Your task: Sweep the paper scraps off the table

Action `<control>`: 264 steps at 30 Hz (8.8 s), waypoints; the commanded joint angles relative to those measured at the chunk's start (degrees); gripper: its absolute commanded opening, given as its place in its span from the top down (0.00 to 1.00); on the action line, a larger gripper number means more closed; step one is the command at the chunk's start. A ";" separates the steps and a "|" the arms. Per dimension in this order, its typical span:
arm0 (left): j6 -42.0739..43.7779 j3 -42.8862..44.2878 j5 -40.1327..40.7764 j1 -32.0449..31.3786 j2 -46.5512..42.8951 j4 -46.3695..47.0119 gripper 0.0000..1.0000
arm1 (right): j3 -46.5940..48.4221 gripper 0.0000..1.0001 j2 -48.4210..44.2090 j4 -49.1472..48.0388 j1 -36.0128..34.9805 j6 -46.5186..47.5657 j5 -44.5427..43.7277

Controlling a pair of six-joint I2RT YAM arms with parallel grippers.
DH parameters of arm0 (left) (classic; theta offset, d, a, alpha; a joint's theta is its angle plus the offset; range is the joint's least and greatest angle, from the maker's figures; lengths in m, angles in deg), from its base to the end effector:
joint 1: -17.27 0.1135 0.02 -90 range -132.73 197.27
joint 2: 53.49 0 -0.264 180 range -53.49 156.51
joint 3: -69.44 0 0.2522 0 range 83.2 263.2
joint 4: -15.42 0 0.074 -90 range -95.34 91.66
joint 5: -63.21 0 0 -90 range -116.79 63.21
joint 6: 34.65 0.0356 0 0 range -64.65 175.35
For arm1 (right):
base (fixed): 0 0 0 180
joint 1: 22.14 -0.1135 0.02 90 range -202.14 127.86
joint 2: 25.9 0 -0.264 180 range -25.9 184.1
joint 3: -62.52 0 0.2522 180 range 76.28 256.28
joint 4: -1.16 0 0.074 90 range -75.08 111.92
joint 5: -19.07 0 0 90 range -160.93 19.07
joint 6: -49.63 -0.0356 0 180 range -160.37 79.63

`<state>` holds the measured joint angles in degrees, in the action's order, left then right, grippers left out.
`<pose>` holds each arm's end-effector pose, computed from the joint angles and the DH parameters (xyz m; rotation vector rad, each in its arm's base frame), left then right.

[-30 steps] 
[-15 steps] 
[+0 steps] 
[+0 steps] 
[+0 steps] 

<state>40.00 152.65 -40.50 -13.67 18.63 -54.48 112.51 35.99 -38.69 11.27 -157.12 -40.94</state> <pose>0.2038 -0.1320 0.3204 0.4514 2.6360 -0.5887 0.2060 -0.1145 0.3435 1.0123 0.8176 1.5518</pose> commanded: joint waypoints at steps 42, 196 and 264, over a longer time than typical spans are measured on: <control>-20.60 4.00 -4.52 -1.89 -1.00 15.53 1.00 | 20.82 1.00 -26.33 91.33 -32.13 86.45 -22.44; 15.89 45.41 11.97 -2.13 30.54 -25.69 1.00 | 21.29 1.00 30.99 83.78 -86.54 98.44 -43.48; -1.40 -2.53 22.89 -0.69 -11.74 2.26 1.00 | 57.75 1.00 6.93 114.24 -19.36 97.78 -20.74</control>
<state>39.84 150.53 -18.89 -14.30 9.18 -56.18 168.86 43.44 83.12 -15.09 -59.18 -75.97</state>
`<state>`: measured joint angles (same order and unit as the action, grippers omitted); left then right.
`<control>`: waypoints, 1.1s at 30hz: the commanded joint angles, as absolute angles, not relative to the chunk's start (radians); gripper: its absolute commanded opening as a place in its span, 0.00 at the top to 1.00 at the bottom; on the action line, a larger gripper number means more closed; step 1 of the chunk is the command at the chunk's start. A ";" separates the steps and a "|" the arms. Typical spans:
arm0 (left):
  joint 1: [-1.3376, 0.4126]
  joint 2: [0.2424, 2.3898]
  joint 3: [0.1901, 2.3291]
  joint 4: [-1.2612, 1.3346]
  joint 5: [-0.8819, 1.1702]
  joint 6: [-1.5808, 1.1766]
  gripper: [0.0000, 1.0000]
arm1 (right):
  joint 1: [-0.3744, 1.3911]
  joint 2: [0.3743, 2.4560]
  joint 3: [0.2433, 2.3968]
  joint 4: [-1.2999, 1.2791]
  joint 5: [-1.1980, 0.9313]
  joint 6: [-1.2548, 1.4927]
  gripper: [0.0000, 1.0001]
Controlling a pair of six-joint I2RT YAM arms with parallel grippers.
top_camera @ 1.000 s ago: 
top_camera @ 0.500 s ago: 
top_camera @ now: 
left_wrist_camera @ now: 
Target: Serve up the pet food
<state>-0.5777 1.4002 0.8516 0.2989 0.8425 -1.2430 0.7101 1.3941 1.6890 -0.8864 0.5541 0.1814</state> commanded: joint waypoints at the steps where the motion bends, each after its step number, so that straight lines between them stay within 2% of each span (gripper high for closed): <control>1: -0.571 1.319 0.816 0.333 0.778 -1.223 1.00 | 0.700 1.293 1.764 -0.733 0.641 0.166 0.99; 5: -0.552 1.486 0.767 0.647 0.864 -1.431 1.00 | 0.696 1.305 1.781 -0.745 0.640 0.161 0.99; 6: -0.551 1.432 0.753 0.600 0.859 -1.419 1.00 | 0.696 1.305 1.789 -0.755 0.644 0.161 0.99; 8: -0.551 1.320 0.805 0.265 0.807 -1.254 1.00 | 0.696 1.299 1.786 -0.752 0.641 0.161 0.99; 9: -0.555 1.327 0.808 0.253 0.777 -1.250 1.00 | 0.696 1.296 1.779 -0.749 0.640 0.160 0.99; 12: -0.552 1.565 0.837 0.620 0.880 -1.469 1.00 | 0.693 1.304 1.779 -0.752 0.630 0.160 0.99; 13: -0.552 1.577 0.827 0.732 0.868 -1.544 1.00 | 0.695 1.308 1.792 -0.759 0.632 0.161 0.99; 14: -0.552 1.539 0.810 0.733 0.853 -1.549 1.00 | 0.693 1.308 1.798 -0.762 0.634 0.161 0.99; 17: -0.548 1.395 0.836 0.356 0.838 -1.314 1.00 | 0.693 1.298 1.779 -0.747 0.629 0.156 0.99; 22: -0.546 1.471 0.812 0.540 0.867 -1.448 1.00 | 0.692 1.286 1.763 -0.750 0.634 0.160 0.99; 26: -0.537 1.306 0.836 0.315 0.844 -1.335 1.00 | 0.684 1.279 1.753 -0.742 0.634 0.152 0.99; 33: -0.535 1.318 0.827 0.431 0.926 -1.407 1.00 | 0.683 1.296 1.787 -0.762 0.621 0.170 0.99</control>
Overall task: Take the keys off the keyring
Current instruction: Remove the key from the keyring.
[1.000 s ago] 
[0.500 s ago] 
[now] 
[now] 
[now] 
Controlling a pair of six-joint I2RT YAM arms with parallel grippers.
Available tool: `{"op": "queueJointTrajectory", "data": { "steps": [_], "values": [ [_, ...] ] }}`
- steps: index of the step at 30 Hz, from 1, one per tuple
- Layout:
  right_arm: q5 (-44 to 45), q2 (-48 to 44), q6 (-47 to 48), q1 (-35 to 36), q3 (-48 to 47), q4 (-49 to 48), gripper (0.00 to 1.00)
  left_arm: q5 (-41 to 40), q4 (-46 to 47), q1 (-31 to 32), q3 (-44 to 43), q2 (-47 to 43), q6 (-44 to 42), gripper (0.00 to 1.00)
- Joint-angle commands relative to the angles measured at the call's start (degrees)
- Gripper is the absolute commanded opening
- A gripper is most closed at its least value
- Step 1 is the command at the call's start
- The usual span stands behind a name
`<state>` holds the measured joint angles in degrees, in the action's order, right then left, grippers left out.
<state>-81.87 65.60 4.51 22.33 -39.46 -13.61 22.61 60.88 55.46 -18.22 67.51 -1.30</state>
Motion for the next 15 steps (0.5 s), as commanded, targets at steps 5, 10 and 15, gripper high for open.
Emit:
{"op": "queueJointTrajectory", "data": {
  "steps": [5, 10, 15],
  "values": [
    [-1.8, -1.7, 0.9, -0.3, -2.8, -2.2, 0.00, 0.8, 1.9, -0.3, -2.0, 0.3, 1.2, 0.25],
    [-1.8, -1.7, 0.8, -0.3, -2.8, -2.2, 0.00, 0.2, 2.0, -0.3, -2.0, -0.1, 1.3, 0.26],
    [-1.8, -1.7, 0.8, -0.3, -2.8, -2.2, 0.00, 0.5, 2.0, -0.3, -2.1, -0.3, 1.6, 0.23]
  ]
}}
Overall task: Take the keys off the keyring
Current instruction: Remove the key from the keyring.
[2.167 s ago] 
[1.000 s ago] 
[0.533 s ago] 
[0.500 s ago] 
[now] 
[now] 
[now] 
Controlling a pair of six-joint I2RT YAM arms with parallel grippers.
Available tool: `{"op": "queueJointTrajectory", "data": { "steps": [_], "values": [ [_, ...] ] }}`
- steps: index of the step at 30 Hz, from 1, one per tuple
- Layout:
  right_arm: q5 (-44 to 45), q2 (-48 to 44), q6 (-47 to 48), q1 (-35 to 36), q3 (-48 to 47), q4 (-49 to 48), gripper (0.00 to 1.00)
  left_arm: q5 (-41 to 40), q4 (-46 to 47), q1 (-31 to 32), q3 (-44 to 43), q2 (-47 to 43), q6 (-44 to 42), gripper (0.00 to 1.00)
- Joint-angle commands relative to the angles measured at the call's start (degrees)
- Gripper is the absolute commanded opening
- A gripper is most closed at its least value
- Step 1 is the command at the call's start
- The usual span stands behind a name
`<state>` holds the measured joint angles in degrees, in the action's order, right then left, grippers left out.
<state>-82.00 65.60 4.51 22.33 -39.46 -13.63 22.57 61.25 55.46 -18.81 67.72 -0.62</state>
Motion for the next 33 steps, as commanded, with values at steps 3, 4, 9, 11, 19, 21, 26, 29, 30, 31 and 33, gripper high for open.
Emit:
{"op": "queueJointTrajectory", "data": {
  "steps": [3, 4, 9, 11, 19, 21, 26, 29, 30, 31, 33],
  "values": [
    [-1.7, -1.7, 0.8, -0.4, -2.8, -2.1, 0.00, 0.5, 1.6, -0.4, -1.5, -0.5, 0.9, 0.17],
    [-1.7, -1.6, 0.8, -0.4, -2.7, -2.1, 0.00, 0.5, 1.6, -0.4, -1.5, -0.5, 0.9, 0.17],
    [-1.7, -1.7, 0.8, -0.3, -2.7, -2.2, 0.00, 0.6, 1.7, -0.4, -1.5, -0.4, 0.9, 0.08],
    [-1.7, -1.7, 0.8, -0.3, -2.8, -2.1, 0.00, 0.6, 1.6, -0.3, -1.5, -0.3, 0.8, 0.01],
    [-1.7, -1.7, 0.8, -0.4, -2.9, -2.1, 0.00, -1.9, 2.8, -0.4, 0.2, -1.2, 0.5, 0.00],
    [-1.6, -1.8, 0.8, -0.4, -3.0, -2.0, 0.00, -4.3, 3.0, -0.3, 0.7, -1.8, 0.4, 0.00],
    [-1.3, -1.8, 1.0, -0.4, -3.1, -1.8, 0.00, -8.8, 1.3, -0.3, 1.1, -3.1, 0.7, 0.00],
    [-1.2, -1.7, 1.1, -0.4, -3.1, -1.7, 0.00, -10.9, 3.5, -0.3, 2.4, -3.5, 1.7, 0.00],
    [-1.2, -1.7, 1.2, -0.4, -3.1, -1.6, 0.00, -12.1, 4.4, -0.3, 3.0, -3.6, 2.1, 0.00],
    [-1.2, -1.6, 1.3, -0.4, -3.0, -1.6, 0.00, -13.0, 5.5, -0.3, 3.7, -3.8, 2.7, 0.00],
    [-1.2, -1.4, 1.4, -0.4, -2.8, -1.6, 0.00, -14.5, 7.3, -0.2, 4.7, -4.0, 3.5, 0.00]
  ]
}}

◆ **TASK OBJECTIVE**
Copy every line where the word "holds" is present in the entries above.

◆ **EXERCISE SOLUTION**
`<state>` holds the measured joint angles in degrees, in the action's order, left then right, grippers left out.
`<pose>` holds each arm's end-effector pose, computed from the joint angles and the DH parameters (xyz m; rotation vector rad, each in its arm's base frame), left then right.
`<state>` holds the measured joint angles in degrees, in the action's order, right then left, grippers left out.
`<state>` holds the measured joint angles in degrees, in the action's order, right then left, grippers left out.

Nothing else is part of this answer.